NVSHMEM provides a partitioned global address space (PGAS) that combines the memory of multiple GPUs into a shared address space that is accessed through the NVSHMEM API. The NVSHMEM API allows for fine-grained, remote data access that takes advantage of the massive parallelism in the GPU to hide communication overheads. By performing communication from within CUDA kernels, NVSHMEM allows us to write long running kernels that reduce the amount of overhead generated by synchronization with the CPU. As a result, NVSHMEM can significantly improve parallel efficiency.

**Note:** The NVSHMEM library requires GPUDirect P2P (for intra-node transfers) and GPUDirect RDMA (for inter-node transfers) technologies to be present.

## NVSHMEM compared with CUDA-aware MPI

The OpenSHMEM standard offers a partitioned global address space (PGAS) library for one-sided communication among CPU memories. NVSHMEM extends the standard OpenSHMEM APIs with support for communication from GPU threads, blocks, and warps;  direct data movement between GPU memories; and deferred execution APIs from the CPU that support CUDA Streams.

![nvshmem_mpi_comparison](../../images/nvshmem_mpi_comparison.png)

As shown above, MPI separates out computation and communication into different phases. Even though the data can be transferred directly from GPU memory as described earlier, the send and receive actions are performed on the CPU and serialization with kernel-based computation is necessary. \

* MPI implementations can incur high locking (or atomics) overheads for shared data structures that are involved in messaging.
* Serialization overheads that result from the MPI message ordering requirements.
* Protocol overheads that result from messages arriving at the receiver before they have posted the corresponding receive operation.

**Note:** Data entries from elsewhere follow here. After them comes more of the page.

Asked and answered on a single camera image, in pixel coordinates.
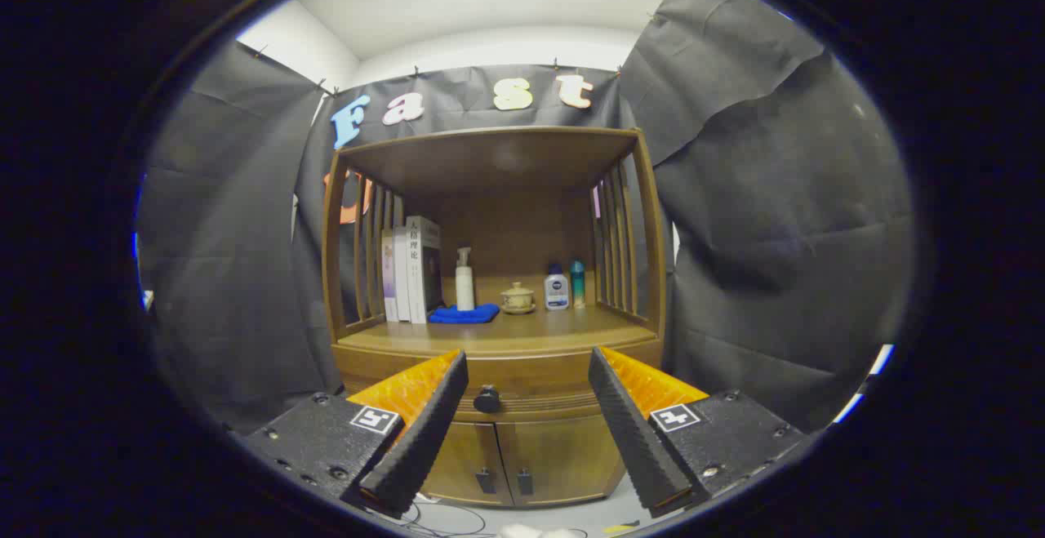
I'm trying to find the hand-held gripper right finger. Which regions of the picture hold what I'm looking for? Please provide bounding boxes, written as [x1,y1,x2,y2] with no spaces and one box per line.
[588,346,807,520]

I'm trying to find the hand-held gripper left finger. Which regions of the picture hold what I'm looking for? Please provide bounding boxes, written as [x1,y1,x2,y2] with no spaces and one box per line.
[243,349,470,520]

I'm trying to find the black floor cables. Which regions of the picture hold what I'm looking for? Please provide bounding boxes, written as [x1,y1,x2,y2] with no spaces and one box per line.
[359,497,589,538]

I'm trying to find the blue folded cloth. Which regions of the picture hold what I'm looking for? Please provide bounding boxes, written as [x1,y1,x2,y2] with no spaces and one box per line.
[428,303,500,325]

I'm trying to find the wooden drawer with black knob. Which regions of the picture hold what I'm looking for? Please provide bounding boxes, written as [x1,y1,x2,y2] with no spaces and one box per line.
[336,340,662,425]

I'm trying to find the thin white book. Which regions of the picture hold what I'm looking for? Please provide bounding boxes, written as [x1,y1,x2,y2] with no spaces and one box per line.
[394,225,411,323]

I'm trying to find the white pump bottle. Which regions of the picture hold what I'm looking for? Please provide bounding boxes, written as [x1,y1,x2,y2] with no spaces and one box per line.
[455,247,476,312]

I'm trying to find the wooden countertop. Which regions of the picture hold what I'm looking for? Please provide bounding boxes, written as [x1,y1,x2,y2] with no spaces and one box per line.
[337,273,660,359]

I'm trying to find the white bottle with blue cap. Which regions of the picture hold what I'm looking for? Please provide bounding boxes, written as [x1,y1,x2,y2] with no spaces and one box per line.
[544,264,570,311]

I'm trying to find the beige lidded teacup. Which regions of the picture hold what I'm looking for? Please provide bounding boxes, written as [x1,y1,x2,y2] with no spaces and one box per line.
[500,282,537,315]

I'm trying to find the wooden cabinet door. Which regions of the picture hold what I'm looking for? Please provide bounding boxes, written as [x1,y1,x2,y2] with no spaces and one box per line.
[496,416,628,508]
[420,421,515,508]

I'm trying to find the pale purple book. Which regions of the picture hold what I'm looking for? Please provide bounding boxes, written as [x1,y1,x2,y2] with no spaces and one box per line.
[381,229,398,322]

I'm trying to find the wooden cabinet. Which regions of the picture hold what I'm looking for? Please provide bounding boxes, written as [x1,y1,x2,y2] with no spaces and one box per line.
[321,126,670,510]

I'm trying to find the thick white book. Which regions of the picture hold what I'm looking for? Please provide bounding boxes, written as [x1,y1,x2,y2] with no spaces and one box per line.
[406,216,444,325]

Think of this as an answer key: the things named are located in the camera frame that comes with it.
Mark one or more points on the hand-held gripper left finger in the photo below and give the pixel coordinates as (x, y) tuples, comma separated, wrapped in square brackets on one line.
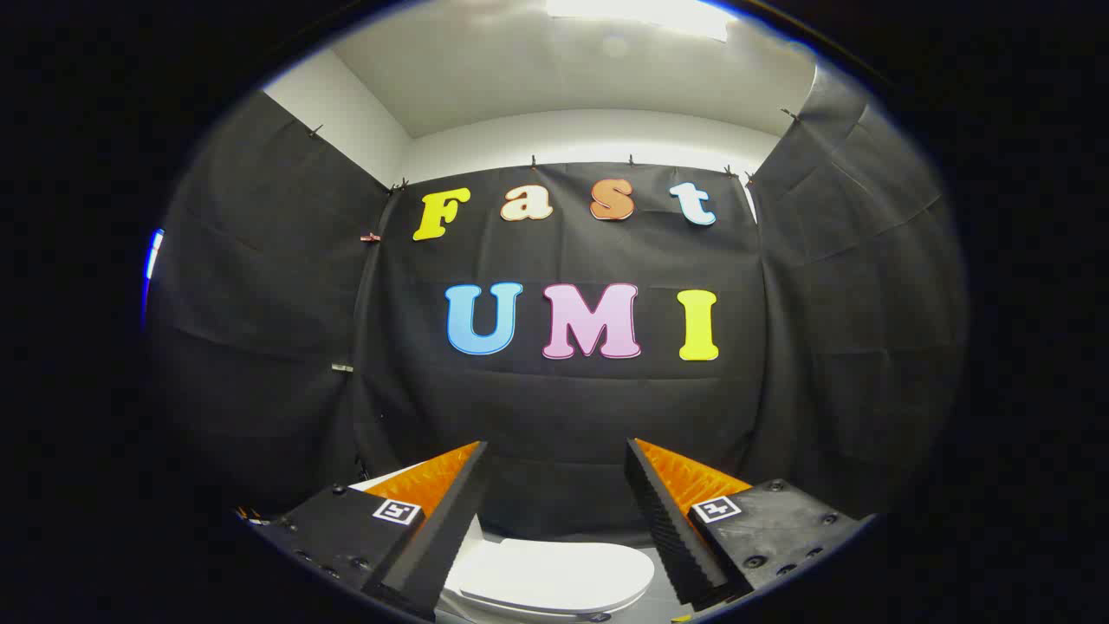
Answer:
[(437, 537)]

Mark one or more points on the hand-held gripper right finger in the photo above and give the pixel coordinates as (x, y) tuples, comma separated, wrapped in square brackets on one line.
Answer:
[(667, 529)]

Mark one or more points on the white toilet lid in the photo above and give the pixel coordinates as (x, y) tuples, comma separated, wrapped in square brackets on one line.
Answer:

Current state-of-the-art applications that run on GPU clusters typically offload computation phases onto the GPU and rely on the CPU to manage communication between cluster nodes, by using MPI. Depending on the CPU for communication limits strong scalability because of the overhead of repeated kernel launches, CPU-GPU synchronization, underutilization of the GPU during communication phases, and underutilization of the network during compute phases. Some of these issues can be addressed by restructuring the application code to overlap independent compute and communication phases using CUDA streams. These optimizations can lead to complex application code and the benefits usually diminish as the problem size per GPU becomes smaller.

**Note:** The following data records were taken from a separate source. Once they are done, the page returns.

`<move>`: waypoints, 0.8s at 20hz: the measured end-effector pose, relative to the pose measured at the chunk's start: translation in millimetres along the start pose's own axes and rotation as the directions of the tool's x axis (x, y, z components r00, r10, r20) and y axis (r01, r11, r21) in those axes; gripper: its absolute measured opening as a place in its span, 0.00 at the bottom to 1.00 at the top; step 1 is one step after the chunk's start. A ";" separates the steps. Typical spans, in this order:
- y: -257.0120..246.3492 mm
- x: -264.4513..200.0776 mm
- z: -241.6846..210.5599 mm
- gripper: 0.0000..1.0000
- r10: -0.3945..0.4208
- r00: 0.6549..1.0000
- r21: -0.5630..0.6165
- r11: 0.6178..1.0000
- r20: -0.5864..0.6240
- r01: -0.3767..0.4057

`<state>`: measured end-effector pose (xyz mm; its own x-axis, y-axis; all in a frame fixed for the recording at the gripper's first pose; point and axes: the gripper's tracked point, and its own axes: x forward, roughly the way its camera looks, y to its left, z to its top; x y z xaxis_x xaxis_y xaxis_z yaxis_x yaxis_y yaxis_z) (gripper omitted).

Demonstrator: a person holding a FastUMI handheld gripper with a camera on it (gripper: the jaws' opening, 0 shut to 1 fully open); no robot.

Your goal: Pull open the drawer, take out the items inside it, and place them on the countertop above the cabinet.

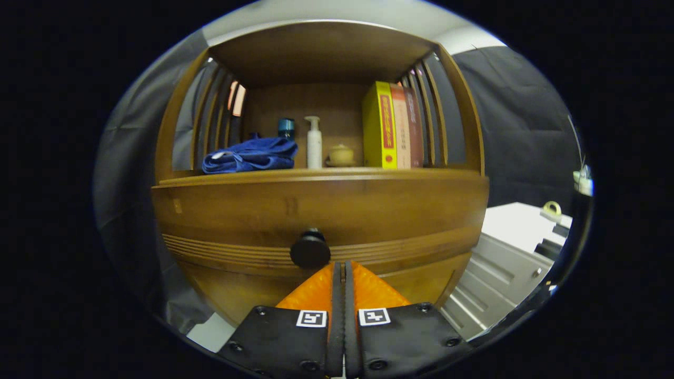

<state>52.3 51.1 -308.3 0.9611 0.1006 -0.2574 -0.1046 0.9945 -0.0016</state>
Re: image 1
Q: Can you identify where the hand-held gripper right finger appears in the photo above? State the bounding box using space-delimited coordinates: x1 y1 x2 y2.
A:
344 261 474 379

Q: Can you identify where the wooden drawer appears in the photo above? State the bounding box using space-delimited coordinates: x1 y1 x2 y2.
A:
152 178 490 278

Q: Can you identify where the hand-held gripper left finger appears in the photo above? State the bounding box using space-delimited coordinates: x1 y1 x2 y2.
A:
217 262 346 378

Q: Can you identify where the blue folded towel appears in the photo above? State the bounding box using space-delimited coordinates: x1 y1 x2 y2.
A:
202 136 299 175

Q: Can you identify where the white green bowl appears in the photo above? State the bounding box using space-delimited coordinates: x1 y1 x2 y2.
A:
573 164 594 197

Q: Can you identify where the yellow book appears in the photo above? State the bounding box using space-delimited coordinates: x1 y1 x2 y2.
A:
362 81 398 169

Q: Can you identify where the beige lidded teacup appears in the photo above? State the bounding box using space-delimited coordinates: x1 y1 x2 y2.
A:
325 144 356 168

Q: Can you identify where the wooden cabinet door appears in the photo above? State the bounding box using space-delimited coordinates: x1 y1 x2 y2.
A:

## GPU-initiated communication

NVSHMEM's memory model allows both computation and communication to occur from within the device kernel in the GPU. The benefits of this approach are as follows:

* It eliminates offload latencies to the CPU.
* It enables compute and communication overlap by hiding communication latency behind massive GPU parallelism.
* It makes it easier to express algorithms with inline communication.

NVSHMEM provides get and put APIs, which copy data from and to symmetric objects, respectively. Bulk transfer, scalar transfer, and interleaved versions of these APIs are provided. In addition, Atomic Memory Operations (AMOs) are also provided and can be used to perform atomic updates to symmetric variables. With these APIs, NVSHMEM provides fine-grained and low-overhead access to data that is stored in the PGAS from CUDA kernels. By performing communication from within the kernel, NVSHMEM also allows applications to benefit from the intrinsic latency-hiding capabilities of the GPU warp scheduling hardware.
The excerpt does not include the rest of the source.